The conference is in a different place every year- last year it was Reno (and resulted in the birth of this blog, as a matter of fact), next year it's in Dallas, Texas. The big draw for the public is the literacy signing every year. Over 400 authors in one room, all signing their books and all of the profits go to the Literacy Council.

This is also a time when people begin to stress about going to Conference. Do they have the right clothes, the right shoes, the right attitude, the right manuscript? Will they meet the perfect editor/agent in the hallway and be struck dumb or say something totally inane?

I've decided not to stress (too much) this year. I'm taking fewer clothes so I will wear exactly what I've packed without worrying about whether or not I'm dressed "appropriately." Hey, if my clothes are good enough for work, they should be good enough for a conference! The only sticking point for me is the Gala. For the past three years, I've dressed up - I mean really dressed up...this year, I've decided not to do that. I'll be nicely dressed, but I'm not going the "prom dress" routine. I'm also not going to wear heels. They just do not do good things for my feet!

Anyway...back to conference. This is a time to meet other unpublished authors and talk about something we all have in common - the written word. We all love it, we all strive to perfect it, we will talk about it, share our opinions and our dreams and ultimately, we'll come away from Conference this year renewed in our commitment to the written word and exhausted from all the information we're bombarded with and meeting new people and trying to download all the ideas floating around in our heads.

Now, for some interesting facts regarding romance...

*Did you know that romance fiction comprises 54% of all popular paperback fiction sold in North America?

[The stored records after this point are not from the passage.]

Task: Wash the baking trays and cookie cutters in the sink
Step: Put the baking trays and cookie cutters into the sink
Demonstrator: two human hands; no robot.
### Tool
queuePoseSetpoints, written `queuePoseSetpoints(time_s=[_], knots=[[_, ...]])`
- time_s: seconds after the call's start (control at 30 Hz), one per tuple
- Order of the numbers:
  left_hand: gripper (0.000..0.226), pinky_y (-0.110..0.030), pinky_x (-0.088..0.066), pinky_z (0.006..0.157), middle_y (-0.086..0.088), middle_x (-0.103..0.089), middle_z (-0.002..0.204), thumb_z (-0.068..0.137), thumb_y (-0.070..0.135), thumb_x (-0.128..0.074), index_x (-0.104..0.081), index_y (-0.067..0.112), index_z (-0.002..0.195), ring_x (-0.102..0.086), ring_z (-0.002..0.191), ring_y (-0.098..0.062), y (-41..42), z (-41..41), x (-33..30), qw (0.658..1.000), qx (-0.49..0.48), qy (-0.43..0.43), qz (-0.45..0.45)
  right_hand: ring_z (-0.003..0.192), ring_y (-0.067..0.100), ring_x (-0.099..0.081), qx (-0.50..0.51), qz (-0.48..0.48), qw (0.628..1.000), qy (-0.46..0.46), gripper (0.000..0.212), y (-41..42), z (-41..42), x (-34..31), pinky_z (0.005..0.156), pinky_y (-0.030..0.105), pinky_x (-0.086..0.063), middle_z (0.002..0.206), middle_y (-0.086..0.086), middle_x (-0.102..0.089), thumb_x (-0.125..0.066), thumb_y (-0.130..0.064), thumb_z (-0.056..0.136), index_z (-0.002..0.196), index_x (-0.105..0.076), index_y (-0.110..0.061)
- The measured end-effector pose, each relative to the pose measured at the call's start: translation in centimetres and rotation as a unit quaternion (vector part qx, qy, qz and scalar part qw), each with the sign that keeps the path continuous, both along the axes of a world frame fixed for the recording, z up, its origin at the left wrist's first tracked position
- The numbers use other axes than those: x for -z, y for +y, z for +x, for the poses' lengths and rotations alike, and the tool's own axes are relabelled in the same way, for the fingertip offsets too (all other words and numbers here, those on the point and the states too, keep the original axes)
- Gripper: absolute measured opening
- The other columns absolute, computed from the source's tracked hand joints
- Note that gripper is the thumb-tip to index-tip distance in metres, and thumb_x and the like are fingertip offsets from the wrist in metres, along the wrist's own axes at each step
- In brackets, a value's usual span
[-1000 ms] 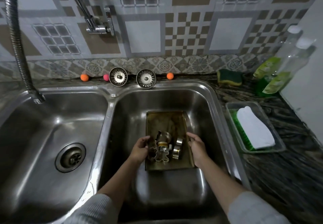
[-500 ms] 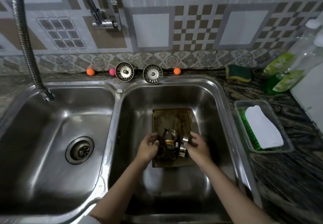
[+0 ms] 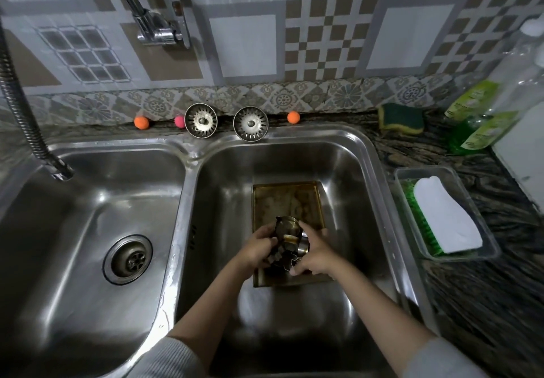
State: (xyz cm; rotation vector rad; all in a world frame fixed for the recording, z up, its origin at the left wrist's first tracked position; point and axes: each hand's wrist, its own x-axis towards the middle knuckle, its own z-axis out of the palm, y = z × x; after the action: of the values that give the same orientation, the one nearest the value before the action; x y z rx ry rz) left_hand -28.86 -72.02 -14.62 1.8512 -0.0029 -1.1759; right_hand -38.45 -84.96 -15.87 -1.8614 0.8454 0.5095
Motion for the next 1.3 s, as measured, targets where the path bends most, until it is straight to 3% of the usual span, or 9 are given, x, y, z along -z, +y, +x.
queuePoseSetpoints(time_s=[0.23,0.47,0.53,0.67,0.73,0.8,0.9,1.03,1.3], knots=[[0.039,-0.026,-0.041,0.059,0.004,-0.052,0.079,0.096,0.001,-0.036,-0.055,0.023,0.122,-0.048,0.066,-0.011,0.2,-0.5,0.4,1.0,0.019,-0.017,0.009,0.126,0.022,-0.042,0.004,-0.042,0.997,-0.062,0.112,0.4,-0.3,1.1,0.102,0.027,-0.042,0.135,0.004,-0.019,-0.09,-0.009,0.051,0.144,-0.031,-0.03],[0.037,-0.036,-0.053,0.084,-0.01,-0.054,0.122,0.075,0.024,-0.049,-0.064,0.025,0.109,-0.059,0.103,-0.023,0.1,-0.4,1.6,0.997,0.049,-0.065,0.015,0.12,0.016,-0.045,-0.001,-0.061,0.993,-0.101,0.11,0.6,-0.6,1.3,0.101,0.027,-0.042,0.121,-0.006,-0.025,-0.09,-0.014,0.049,0.141,-0.031,-0.027],[0.046,-0.03,-0.052,0.074,-0.01,-0.051,0.128,0.072,0.026,-0.048,-0.065,0.022,0.115,-0.058,0.105,-0.024,0.4,0.0,3.4,0.996,0.052,-0.069,0.019,0.119,0.015,-0.045,0.003,-0.056,0.992,-0.111,0.108,0.5,-0.6,1.5,0.099,0.026,-0.042,0.119,-0.008,-0.025,-0.09,-0.012,0.049,0.14,-0.033,-0.025],[0.027,-0.017,-0.043,0.047,-0.019,-0.048,0.124,0.089,0.013,-0.047,-0.062,0.023,0.111,-0.054,0.083,-0.018,1.1,-1.0,1.3,0.997,0.018,-0.07,-0.003,0.117,0.013,-0.045,0.0,-0.042,0.991,-0.124,0.103,0.4,-0.8,1.9,0.087,0.015,-0.041,0.122,-0.005,-0.027,-0.088,-0.007,0.053,0.139,-0.034,-0.024],[0.025,-0.022,-0.049,0.056,-0.018,-0.044,0.13,0.093,0.01,-0.045,-0.059,0.026,0.105,-0.053,0.092,-0.018,1.3,-1.3,0.8,0.997,0.0,-0.068,-0.028,0.116,0.011,-0.042,0.008,-0.037,0.991,-0.129,0.101,0.6,-0.9,2.0,0.083,0.012,-0.04,0.126,-0.004,-0.028,-0.086,-0.006,0.055,0.138,-0.033,-0.026],[0.024,-0.033,-0.053,0.081,-0.004,-0.04,0.129,0.095,0.009,-0.045,-0.059,0.024,0.106,-0.048,0.11,-0.02,1.2,-1.7,0.0,0.996,-0.015,-0.078,-0.045,0.121,0.015,-0.041,0.018,-0.033,0.99,-0.134,0.104,0.9,-1.0,1.9,0.093,0.023,-0.044,0.133,-0.003,-0.03,-0.087,-0.008,0.053,0.137,-0.031,-0.034],[0.026,-0.038,-0.048,0.095,0.004,-0.036,0.124,0.096,0.007,-0.044,-0.058,0.015,0.116,-0.043,0.115,-0.017,1.4,-2.4,-1.2,0.992,-0.017,-0.104,-0.062,0.125,0.021,-0.043,0.022,-0.024,0.989,-0.142,0.108,1.2,-1.2,1.6,0.098,0.031,-0.046,0.139,0.001,-0.03,-0.087,-0.007,0.05,0.137,-0.03,-0.035],[0.027,-0.043,-0.049,0.097,0.003,-0.036,0.127,0.096,0.008,-0.045,-0.059,0.014,0.119,-0.043,0.12,-0.019,2.0,-3.2,-2.4,0.99,-0.014,-0.114,-0.086,0.126,0.02,-0.042,0.032,-0.028,0.984,-0.175,0.105,1.2,-2.0,1.1,0.091,0.023,-0.045,0.138,0.002,-0.032,-0.087,-0.005,0.053,0.137,-0.031,-0.033],[0.023,-0.042,-0.051,0.091,0.01,-0.036,0.123,0.098,0.015,-0.044,-0.059,0.026,0.111,-0.049,0.109,-0.014,5.4,-7.2,-3.5,0.987,0.027,-0.083,-0.137,0.123,0.015,-0.042,0.007,-0.037,0.982,-0.183,0.1,3.4,-7.1,-1.0,0.102,0.036,-0.043,0.134,-0.003,-0.038,-0.088,-0.021,0.053,0.134,-0.031,-0.035]])
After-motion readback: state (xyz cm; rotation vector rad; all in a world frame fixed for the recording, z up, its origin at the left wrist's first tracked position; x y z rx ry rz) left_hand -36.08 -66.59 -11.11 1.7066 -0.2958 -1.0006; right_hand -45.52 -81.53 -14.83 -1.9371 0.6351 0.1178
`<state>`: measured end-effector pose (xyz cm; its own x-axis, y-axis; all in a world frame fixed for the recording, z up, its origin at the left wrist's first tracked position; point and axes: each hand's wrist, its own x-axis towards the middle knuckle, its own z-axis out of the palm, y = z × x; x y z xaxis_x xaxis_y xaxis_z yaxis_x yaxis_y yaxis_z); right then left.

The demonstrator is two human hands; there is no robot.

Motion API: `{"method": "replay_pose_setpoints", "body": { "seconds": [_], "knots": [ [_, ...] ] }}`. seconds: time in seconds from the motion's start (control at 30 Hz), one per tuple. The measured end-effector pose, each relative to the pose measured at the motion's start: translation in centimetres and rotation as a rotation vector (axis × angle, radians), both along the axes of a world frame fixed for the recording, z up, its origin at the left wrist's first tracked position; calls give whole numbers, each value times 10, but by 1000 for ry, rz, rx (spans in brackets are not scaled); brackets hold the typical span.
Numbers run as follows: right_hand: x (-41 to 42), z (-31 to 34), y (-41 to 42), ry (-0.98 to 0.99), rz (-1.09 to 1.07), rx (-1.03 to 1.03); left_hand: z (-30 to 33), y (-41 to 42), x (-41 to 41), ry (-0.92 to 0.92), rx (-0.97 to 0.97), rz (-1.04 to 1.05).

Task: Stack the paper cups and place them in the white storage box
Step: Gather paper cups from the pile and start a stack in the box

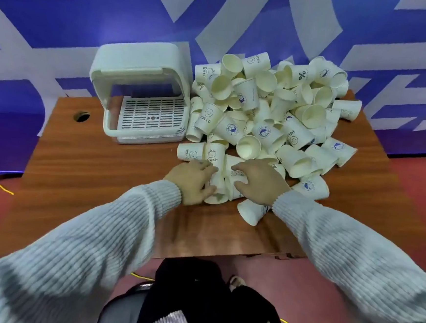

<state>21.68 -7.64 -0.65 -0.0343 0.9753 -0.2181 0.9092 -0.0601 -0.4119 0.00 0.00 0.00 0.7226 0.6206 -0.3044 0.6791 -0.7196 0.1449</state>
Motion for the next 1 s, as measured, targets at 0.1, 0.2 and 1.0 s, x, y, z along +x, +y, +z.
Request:
{"method": "replay_pose_setpoints", "body": {
  "seconds": [0.1, 0.2, 1.0],
  "knots": [
    [1, -11, -7, -56, 67, -61, -11, -4, 2, 138, 10, -174],
    [-2, -22, -14, -102, 114, -57, -19, -7, 10, 209, 48, -224],
    [-3, -26, 9, -147, 127, 435, -34, 1, -50, -137, 263, 75]
  ]
}}
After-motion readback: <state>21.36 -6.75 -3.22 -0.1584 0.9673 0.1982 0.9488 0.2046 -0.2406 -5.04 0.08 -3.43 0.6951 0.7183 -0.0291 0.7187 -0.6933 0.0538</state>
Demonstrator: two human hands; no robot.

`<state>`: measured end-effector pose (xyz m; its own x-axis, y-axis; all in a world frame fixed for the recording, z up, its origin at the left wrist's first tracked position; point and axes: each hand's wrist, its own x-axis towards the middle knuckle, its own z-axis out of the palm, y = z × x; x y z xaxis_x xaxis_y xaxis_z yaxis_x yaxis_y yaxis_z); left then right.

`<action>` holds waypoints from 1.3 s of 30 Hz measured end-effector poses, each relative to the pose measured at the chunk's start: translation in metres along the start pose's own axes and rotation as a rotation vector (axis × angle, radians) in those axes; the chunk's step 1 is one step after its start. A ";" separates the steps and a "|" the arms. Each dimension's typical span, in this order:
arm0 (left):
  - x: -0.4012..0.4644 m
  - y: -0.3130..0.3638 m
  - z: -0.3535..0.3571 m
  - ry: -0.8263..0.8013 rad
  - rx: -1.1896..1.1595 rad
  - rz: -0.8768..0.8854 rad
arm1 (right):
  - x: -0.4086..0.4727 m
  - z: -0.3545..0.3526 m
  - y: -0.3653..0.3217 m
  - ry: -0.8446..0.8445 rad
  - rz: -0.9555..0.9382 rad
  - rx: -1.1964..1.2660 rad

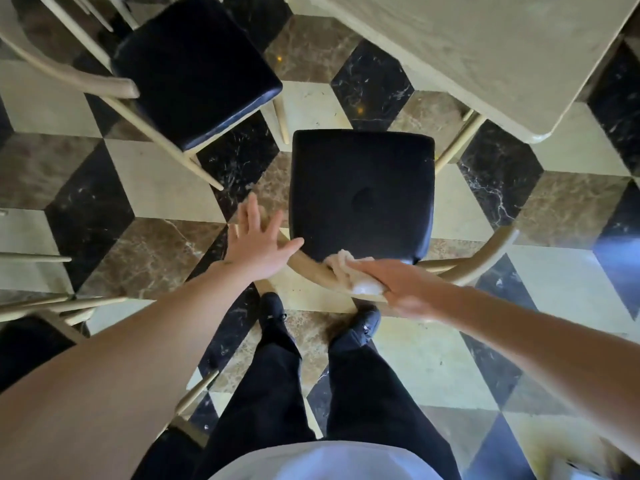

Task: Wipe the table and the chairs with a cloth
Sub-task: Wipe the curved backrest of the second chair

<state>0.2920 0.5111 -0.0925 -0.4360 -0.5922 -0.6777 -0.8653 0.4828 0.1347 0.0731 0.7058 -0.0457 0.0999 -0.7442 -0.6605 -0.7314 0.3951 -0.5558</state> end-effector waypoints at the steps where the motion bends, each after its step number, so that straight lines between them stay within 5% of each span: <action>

*Did you know that romance fiction comprises 39% of all popular fiction sold - mystery/detective/suspense novel sales is 29% of popular fiction sold - General fiction is 12% and Science Fiction is 6%...

*Did you know that 64 MILLION Americans read at least one romance novel last year?

*Did you know that 22% of romance readers are men?

*Did you know that RWA has 9,500 members around the world? (No wonder the conference always sells out!)

Friday, July 07, 2006

That Queasy Feeling...

No, I’m not really writing about illness. I’m referring to that queasy feeling writers get when they’re either about to finish a story or about to start one. It’s the feeling that makes you wonder whether you’ve adequately captured your character’s goals, if you’ve managed to convey their conflict, and if you’ve really reached a satisfactory ending to what you’ve been working on. It’s that feeling you get when you sit down to start a new story – it might have been bothering you for weeks, but now that you’re faced with actually putting words to paper (or computer monitor) you’re not sure what you were thinking.

How do they do it? How do those authors who write a book every couple of months and manage to have two books a year published –sometimes with different publishing houses – do it? How do they manage to have a home life and a writing life?

Best selling authors will tell you it’s a matter of discipline. Novices will tell you the same thing.

I think I’m still working on that particular discipline. I tend to write in “fits & spurts.” Refining that discipline can only help in the long run, but one has to get rid of that queasy feeling in order to do that.

Here’s my solution. I’ll sit down once and just write through that feeling. I’ll toss out self-doubt and turn off my internal editor and just write. Who knows, maybe that will be the impetus to unlock the floodgates and let that ‘great American romance novel’ out.